Voer de volgende stappen uit om een e-mailbericht in HTML-indeling te maken:

  1. Gebruik de procedure in de bovenstaande sectie voor het maken van het e-mailmeldingskanaal.

  2. Selecteer bij het instellen van de e-mailmeldingen HTML-opmaak inschakelen, zoals te zien is in de afbeelding hieronder.

    Schermopname met HTML-indeling voor e-mailmeldingen.

  3. De standaardinhoud bewerken of wijzigen:

    • Kopieer de inhoud door Kopiërente selecteren.
    • Bewerk of wijzig de inhoud in een HTML-editor.
    • Plak de gewijzigde inhoud terug door Plakkente selecteren.
    • Selecteer voorbeeld om een voorbeeld van de bewerkte tekst weer te geven.

    Tijdens het bewerken van de HTML-e-mailinhoud kunt u de vereiste waarschuwingseigenschap of de koppeling naar de webconsole toevoegen met behulp van de toepasselijke variabele op de juiste positie van uw HTML-inhoud.

    In de volgende tabel worden de variabelen gemarkeerd die moeten worden gebruikt voor verschillende eigenschappen van de waarschuwing of koppelingen naar de HTML-inhoud.

    Waarschuwingseigenschap van de koppeling Veranderlijk
    Waarschuwingsbron $Data[Default='Not Present']/Context/DataItem/ManagedEntityPath$$Data[Default='Not Present']/Context/DataItem/ManagedEntityDisplayName$
    Waarschuwingsnaam $Data[Default='Not Present']/Context/DataItem/AlertName$
    Beschrijving van waarschuwing $Data[Default='Not Present']/Context/DataItem/AlertDescription$
    Ernst van waarschuwing $Data[Default='Not Present']/Context/DataItem/Severity$
    Prioriteit van waarschuwing $Data[Default='Not Present']/Context/DataItem/Priority$
    Waarschuwingscategorie $Data[Default='Niet Aanwezig']/Context/DataItem/Category$
    Waarschuwingseigenaar $Data[Default='Not Present']/Context/DataItem/AlertOwner$
    Waarschuwing opgelost door $Data[Default='Niet Aanwezig']/Context/DataItem/ResolvedBy$
    Waarschuwing gegenereerde tijd $Data[Default='Not Present']/Context/DataItem/TimeRaisedLocal$
    Tijd van laatste wijziging van waarschuwing $Data[Default='Not Present']/Context/DataItem/LastModifiedLocal$
    Waarschuwing laatst gewijzigd door $Data[Default='Not Present']/Context/DataItem/LastModifiedBy$
    Aangepast veld (N varieert van 1 tot 10) $Data[Default='Not Present']/Context/DataItem/CustomN$
    Link voor webconsole waarschuwingen $Target/Property[Type="Notification!

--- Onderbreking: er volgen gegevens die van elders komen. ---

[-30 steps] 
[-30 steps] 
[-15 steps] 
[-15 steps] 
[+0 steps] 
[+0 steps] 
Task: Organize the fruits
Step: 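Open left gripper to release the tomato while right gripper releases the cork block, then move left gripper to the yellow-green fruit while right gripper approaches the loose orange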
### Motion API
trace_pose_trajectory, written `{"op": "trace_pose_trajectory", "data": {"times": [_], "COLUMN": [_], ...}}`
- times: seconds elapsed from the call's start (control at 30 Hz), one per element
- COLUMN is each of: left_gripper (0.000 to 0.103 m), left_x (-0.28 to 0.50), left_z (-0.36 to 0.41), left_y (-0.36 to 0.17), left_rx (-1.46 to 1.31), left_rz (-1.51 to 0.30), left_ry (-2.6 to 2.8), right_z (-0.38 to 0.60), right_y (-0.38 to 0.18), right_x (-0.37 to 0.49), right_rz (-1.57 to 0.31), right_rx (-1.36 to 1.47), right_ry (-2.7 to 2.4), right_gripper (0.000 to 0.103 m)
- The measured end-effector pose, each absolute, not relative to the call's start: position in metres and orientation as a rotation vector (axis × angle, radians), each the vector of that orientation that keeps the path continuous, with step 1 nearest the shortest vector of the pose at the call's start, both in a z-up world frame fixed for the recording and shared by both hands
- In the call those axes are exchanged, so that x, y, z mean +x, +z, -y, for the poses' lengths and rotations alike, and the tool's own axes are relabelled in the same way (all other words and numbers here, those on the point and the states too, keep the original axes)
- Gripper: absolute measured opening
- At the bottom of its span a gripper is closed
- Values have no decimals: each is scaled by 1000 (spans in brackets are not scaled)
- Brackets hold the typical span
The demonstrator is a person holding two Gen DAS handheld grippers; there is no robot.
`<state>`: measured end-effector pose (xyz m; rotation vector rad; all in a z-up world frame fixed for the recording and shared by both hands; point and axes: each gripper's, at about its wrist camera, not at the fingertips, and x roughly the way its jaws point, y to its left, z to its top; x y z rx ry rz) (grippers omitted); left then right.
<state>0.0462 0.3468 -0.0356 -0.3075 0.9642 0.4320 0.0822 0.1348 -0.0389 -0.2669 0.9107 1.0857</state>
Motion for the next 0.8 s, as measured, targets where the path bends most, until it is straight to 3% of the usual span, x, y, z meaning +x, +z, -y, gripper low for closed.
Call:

Microsoft.SystemCenter.AlertNotificationSubscriptionServer"]/WebConsoleUrl$/#/monitoring/drilldown/alert/$UrlEncodeData/Context/DataItem/AlertId$
    Bronkoppeling voor waarschuwingsbron voor webconsole $Target/Property[Type="Notification! Microsoft.SystemCenter.AlertNotificationSubscriptionServer"]/WebConsoleUrl$/#/monitoring/drilldown/object/$UrlEncodeData/Context/DataItem/ManagedEntity$

Het volgende voorbeeld wordt gemaakt op basis van een waarschuwing voor kritieke ernst:

schermopname van het voorbeeld van kritieke HTML-waarschuwingen.

Het volgende voorbeeld is gemaakt van een waarschuwing met de ernstigheidsgraad:

schermopname met voorbeeld van HTML-waarschuwingen.

Volgende stappen

  • Om aan te geven wanneer meldingen moeten worden verzonden en naar welke adressen deze meldingen moeten gaan, bekijkt u Hoe meldingsabonnees te maken.

  • Als u de criteria, het meldingskanaal en abonnees wilt definiëren die de melding ontvangen, maakt u een meldingsabonnement.